Le financement, un problème central

Ayant pris connaissance de l’ensemble des suggestions des groupes de travail, Thierry Mandon, secrétaire d’État chargé de l’Enseignement supérieur et de la Recherche, s’est engagé à "créer les conditions pour que la coordination existe", en nommant, notamment, "une personne référente au ministère" sur ce sujet, avant de prendre l’engagement de mettre de l’argent sur la table. "Des moyens financiers limités mais accessibles quasi immédiatement", a-t-il affirmé, sans les chiffrer : "Pas de chiffres, pas de promesses en l’air."

Le financement est l’un des problèmes de taille relevés par les participants. Faute de moyens, l'association Thot, qui dispense des cours de français et délivre un diplôme aux exilés, recourt à la générosité du public, "via une campagne de financement participatif sur Ulule", illustre Héloïse Nio. Des universités, comme celle de Strasbourg, ont fait des efforts sur leurs fonds propres pour offrir des cours de FLE (français langue étrangère) aux réfugiés. Certaines peinent à assurer la pérennité de leurs initiatives.
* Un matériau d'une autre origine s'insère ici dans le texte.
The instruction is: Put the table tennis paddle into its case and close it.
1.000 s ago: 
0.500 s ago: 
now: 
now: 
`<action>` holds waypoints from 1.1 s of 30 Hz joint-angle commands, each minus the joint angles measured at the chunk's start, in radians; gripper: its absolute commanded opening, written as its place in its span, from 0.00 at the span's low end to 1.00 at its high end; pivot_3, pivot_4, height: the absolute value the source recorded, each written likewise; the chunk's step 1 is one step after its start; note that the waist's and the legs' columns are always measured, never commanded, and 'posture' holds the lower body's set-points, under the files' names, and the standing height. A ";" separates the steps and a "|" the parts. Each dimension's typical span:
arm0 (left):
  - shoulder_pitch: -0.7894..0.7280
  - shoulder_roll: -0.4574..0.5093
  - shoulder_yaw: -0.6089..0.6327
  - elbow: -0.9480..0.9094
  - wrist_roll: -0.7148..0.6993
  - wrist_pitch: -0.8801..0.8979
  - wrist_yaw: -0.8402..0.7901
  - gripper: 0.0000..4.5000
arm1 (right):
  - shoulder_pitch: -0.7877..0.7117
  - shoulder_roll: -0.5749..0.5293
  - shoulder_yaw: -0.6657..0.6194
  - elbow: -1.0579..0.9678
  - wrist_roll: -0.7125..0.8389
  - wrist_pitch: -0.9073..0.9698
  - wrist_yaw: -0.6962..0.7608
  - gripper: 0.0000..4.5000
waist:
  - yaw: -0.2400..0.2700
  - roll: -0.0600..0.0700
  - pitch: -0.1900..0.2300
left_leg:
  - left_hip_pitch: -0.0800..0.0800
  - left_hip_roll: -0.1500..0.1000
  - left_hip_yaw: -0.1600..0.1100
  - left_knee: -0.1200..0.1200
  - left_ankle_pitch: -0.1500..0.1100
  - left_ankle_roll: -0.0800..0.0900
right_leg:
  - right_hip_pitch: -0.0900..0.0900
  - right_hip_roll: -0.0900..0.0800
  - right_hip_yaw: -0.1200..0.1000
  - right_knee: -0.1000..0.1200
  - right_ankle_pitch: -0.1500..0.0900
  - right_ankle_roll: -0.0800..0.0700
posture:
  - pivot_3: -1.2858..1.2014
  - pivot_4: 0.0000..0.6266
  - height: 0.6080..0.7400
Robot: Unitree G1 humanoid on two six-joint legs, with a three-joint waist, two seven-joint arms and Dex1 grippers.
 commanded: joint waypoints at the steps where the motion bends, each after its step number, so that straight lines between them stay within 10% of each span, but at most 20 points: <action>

"Derrière le pratico-pratique, il faut du courage politique"

"Il faut que les institutions ouvrent des espaces de discussions politiques pour se donner les moyens de réfléchir à une nouvelle politique d’accueil vis-à-vis des réfugiés. Nos problèmes pratico-pratiques viennent de décisions politiques non prises ou mauvaises. Décider d’ouvrir un programme pour accueillir les étudiants réfugiés et ne pas le limiter à ceux qui ont le statut, c’est politique. Si on prend l'exemple des repas gratuits pour les étudiants réfugiés, au Crous, ceux qui ont le statut y ont droit, les autres non, c’est aussi politique. Donc, derrière le pratico-pratique, il faut du courage politique. Cette réunion est un début", lâche un membre du Resome, en quittant le ministère.

Le Resome a fait parler de lui en publiant, le 2 mai 2016, une tribune dans "Libération" intitulée "Ils ferment les frontières, ouvrons nos écoles". Ce collectif est composé d'étudiants, de professeurs, de chercheurs et de personnels, de l'EHESS, l'ENS, la Femis, Paris Ouest-Nanterre-la-Défense ou Paris 8.
Réunis aux côtés des réfugiés et des migrants pour favoriser leur accès à l'enseignement supérieur et faciliter leur orientation et leur apprentissage du français, les membres de cette association entendent devenir des interlocuteurs privilégiés pour la construction d'une "nouvelle politique d'accueil". Le Resome souhaite regrouper l'ensemble des acteurs de l'accompagnement des exilés en reprise d'études et développer des antennes régionales.